*** DATA EXCERPT ***

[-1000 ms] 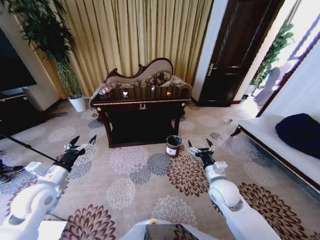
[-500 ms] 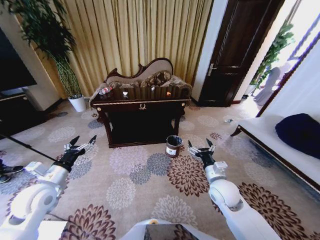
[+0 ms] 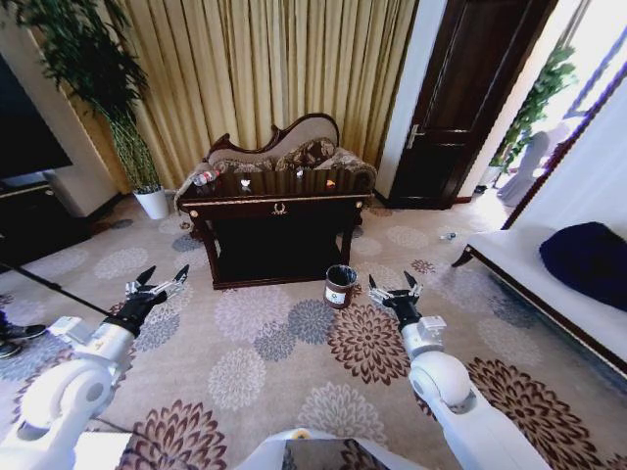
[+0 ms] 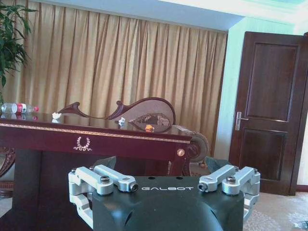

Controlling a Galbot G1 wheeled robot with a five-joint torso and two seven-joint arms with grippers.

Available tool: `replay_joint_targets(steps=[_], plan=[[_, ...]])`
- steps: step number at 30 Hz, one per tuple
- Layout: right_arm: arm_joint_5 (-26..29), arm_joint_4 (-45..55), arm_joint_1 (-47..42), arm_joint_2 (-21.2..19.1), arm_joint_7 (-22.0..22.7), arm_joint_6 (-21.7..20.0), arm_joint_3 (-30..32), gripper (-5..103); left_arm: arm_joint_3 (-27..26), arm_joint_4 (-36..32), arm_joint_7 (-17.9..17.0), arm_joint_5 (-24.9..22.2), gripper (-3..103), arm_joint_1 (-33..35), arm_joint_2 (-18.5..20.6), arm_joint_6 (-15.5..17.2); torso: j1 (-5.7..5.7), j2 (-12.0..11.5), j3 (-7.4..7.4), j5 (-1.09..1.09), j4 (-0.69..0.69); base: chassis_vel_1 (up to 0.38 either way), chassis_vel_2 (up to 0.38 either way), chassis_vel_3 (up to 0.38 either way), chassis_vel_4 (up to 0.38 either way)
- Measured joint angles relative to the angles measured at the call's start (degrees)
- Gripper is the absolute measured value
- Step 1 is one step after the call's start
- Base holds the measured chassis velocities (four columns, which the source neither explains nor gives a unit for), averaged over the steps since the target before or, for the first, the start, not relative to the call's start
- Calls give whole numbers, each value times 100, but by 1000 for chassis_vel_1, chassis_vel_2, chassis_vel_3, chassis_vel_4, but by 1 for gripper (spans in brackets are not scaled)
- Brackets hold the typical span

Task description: Move to the front of the table and place the trash on the table into the trash bin.

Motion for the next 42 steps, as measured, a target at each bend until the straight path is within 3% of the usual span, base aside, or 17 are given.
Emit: replay_joint_targets(steps=[3, 7, 9, 10, 16, 19, 21, 24, 26, 27, 33, 38, 42], plan=[[-14, 0, -33, 42, -22, 7, 30, 100, 87, 15, -23, 146, 100, -22, -85, -4, 0, 0, 0, 2, 0, 0, 0, 0, 0], [-209, 18, -389, 487, -254, 124, 347, 100, 386, 76, -152, 645, 100, -94, -403, -13, 0, 0, 0, 1, 1, 0, 0, 0, 0], [-439, 54, -791, 987, -515, 261, 708, 100, 672, 131, -277, 1133, 100, -165, -710, -22, 0, 0, 0, 0, -1, 0, 0, 0, 0], [-439, 54, -791, 987, -515, 261, 708, 100, 672, 131, -277, 1133, 100, -165, -710, -22, 0, 0, 0, 0, -1, 0, 0, 0, 0], [-969, 135, -1722, 2155, -1134, 586, 1545, 100, 1295, 257, -544, 2187, 100, -322, -1370, -48, 0, 0, 0, 0, 0, 0, 0, 0, 0], [-916, 328, -1986, 2439, -1468, 367, 1827, 100, 1536, 305, -649, 2599, 100, -385, -1627, -58, 0, 0, 0, 2, -6, 0, 0, 0, 0], [-856, 430, -2013, 2449, -1574, 267, 1875, 100, 1609, 316, -677, 2722, 100, -405, -1705, -62, 0, 1, -1, -2, -2, 0, 0, 0, 0], [-593, 669, -2047, 2262, -1846, 52, 1915, 100, 2024, 396, -842, 3396, 100, -509, -2143, -93, 0, 1, -1, 1, 2, 0, 0, 0, 0], [-499, 704, -2046, 2176, -1903, 17, 1923, 100, 2178, 396, -760, 3454, 100, -545, -2246, -152, 0, 0, 0, 1, 4, 0, 0, 0, 0], [-364, 738, -2040, 2063, -1938, -10, 1929, 100, 2297, 386, -674, 3436, 100, -576, -2300, -204, 0, 0, 0, -3, -3, 0, 0, 0, 0], [140, 681, -1930, 1516, -1947, 35, 1856, 100, 2330, 45, -632, 2982, 100, -456, -2061, -72, 0, 1, 0, 1, 2, 0, 0, 0, 0], [177, 580, -1819, 1376, -1832, 105, 1815, 100, 2236, -326, -875, 2501, 100, -294, -1858, 252, 0, 0, 0, 1, 1, 0, 0, 0, 0], [169, 483, -1787, 1426, -1711, 185, 1753, 100, 2116, -495, -955, 2385, 100, -173, -1749, 460, 0, 0, 0, 1, 0, 0, 0, 0, 0]])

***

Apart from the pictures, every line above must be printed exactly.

[-1000 ms] 
[-500 ms] 
[+0 ms] 
[+0 ms] 

Controlling a Galbot G1 wheeled robot with a five-joint torso and two seven-joint arms with grippers.

Available tool: `replay_joint_targets(steps=[_], plan=[[_, ...]])`
- steps: step number at 30 Hz, one per tuple
- Layout: right_arm: arm_joint_5 (-26..29), arm_joint_4 (-45..55), arm_joint_1 (-47..42), arm_joint_2 (-21.2..19.1), arm_joint_7 (-22.0..22.7), arm_joint_6 (-21.7..20.0), arm_joint_3 (-30..32), gripper (-5..103); left_arm: arm_joint_3 (-27..26), arm_joint_4 (-36..32), arm_joint_7 (-17.9..17.0), arm_joint_5 (-24.9..22.2), gripper (-3..103), arm_joint_1 (-33..35), arm_joint_2 (-18.5..20.6), arm_joint_6 (-15.5..17.2); torso: j1 (-5.7..5.7), j2 (-12.0..11.5), j3 (-7.4..7.4), j5 (-1.09..1.09), j4 (-0.69..0.69); base: chassis_vel_1 (up to 0.38 either way), chassis_vel_2 (up to 0.38 either way), chassis_vel_3 (up to 0.38 either way), chassis_vel_4 (up to 0.38 either way)
- Measured joint angles relative to the angles measured at the call's start (degrees)
- Gripper is the absolute measured value
- Step 1 is one step after the call's start
- Base holds the measured chassis velocities (four columns, which the source neither explains nor gives a unit for), averaged over the steps since the target before or, for the first, the start, not relative to the call's start
- Calls give whole numbers, each value times 100, but by 1000 for chassis_vel_1, chassis_vel_2, chassis_vel_3, chassis_vel_4, but by 1 for gripper (spans in brackets are not scaled)
- Brackets hold the typical span

Task description: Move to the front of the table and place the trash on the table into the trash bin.

Motion for the next 42 steps, as measured, a target at each bend until the straight path is within 3% of the usual span, base aside, or 17 are given.
Emit: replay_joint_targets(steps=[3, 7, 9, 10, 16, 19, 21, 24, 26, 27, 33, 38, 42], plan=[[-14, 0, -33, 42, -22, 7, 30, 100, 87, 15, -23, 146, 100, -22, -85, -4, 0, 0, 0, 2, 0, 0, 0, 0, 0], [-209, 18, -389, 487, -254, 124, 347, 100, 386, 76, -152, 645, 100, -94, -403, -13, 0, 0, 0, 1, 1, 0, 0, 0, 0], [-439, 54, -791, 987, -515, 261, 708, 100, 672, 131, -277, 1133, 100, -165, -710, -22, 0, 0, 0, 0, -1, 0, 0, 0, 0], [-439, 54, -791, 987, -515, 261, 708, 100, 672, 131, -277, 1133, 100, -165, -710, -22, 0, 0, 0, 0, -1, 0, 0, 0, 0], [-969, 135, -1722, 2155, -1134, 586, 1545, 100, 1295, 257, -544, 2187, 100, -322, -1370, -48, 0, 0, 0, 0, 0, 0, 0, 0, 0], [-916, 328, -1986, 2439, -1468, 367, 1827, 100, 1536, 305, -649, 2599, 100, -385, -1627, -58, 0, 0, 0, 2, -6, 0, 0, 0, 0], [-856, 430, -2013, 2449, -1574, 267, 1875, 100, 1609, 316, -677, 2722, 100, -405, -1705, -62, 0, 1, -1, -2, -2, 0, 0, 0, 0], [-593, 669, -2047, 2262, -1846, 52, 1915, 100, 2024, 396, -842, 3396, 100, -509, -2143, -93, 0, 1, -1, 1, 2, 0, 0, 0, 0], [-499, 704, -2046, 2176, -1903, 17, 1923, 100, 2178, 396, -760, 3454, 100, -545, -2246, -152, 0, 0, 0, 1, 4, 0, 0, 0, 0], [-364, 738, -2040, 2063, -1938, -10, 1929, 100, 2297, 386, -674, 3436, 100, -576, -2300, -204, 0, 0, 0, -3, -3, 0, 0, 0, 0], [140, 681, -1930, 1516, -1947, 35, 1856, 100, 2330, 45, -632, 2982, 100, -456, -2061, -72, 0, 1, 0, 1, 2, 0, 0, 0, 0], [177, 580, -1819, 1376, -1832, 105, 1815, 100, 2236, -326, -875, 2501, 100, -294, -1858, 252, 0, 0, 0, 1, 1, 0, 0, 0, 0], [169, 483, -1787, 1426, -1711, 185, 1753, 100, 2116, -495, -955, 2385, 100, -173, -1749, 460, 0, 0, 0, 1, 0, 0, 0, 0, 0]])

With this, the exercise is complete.